Table of Contents generated with DocToc
- syntaxnet
- description
- history
- how to test
- universal dependency corpus
- training tagger and parser with another corpus
- training parser only
- test new model
- training parser from korean sejong treebank corpus
- test korean parser model
- apply korean POS tagger(Komoran via konlpy)
- tensorflow serving and syntaxnet
- parsey's cousins
- dragnn
- brat annotation tool
- comparison to BIST parser
syntaxnet
description
- test code for syntaxnet
- training and test a model using UD corpus.

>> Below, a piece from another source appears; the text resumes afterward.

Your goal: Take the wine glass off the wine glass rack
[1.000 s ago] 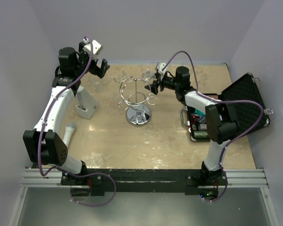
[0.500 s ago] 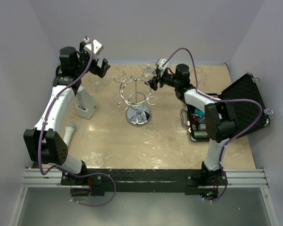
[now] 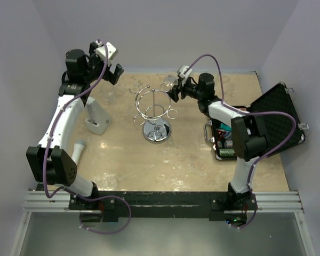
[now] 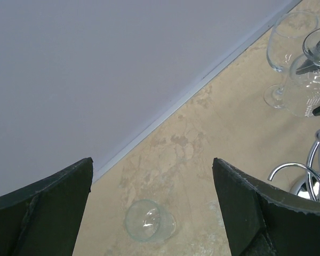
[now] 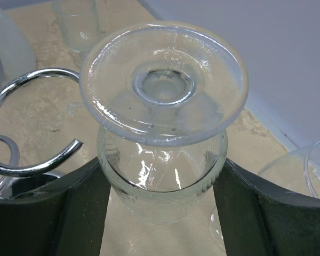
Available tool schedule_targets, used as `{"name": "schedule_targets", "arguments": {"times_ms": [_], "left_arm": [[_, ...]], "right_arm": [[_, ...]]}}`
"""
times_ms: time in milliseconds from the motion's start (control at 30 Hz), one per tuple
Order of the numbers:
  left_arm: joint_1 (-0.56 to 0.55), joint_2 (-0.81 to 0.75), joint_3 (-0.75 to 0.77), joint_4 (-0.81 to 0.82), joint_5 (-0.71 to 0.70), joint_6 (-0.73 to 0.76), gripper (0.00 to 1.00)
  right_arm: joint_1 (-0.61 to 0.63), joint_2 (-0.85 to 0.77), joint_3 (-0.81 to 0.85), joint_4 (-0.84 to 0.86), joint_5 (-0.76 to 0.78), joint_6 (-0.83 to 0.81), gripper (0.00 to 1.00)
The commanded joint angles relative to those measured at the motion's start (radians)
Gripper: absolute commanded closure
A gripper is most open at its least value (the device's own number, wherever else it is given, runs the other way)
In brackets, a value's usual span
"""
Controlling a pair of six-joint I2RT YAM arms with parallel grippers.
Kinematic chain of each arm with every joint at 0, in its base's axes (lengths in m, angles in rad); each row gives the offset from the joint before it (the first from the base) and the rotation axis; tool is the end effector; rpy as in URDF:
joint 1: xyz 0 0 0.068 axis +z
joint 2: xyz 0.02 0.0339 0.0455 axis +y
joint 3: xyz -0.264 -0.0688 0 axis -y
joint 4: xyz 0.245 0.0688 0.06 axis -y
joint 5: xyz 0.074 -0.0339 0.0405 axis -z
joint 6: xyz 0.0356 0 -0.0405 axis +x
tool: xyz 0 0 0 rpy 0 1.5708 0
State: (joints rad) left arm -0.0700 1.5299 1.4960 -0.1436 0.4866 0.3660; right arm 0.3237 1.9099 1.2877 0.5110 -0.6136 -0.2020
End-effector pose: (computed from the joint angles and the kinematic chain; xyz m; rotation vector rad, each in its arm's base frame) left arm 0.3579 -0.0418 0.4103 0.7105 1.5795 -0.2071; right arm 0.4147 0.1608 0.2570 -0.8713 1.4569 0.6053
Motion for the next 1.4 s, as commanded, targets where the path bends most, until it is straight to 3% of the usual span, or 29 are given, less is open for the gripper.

- training and test a Korean parser model using the Sejong corpus.
- exporting a trained model and serving(limited to the designated version of syntaxnet(old one))
- training and test a model using dragnn.
- comparision to bist-parser.
history
-
2017. 3. 27
- test for dragnn
- version
python : 2.7 bazel : 0.4.3 protobuf : 3.2.0 syntaxnet : 40a5739ae26baf6bfa352d2dec85f5ca190254f8
-
2017. 3. 10
- modify for recent version of syntaxnet(tf 1.0), OS X(bash script), universal treebank v2.0
- version
python : 2.7 bazel : 0.4.3 protobuf : 3.0.0b2, 3.2.0 syntaxnet : bc70271a51fe2e051b5d06edc6b9fd94880761d5
-
2016. 8. 16
- add 'char-map' to context.pbtxt' for train
- add '--resource_dir' for test
- if you installed old version of syntaxnet(ex, a4b7bb9a5dd2c021edcd3d68d326255c734d0ef0 ), you should specify path to each files in 'context.pbtxt'
- version
syntaxnet : a5d45f2ed20effaabc213a2eb9def291354af1ec
how to test
# after installing syntaxnet.
# gpu supporting : https://github.com/tensorflow/models/issues/248#issuecomment-288991859
$ pwd
/path/to/models/syntaxnet
$ git clone https://github.com/dsindex/syntaxnet.git work
$ cd work
$ echo "hello syntaxnet" | ./demo.sh
# training parser only with parsed corpus
$ ./parser_trainer_test.sh
univeral dependency corpus
- UD official website
- UPPipe
- prepare data
$ cd work
$ mkdir corpus
$ cd corpus
# downloading ud-treebanks-v2.0.tgz
$ tar -zxvf ud-treebanks-v2.0.tgz
$ ls universal-dependencies-2.0
$ UD_Ancient_Greek UD_Basque UD_Czech ....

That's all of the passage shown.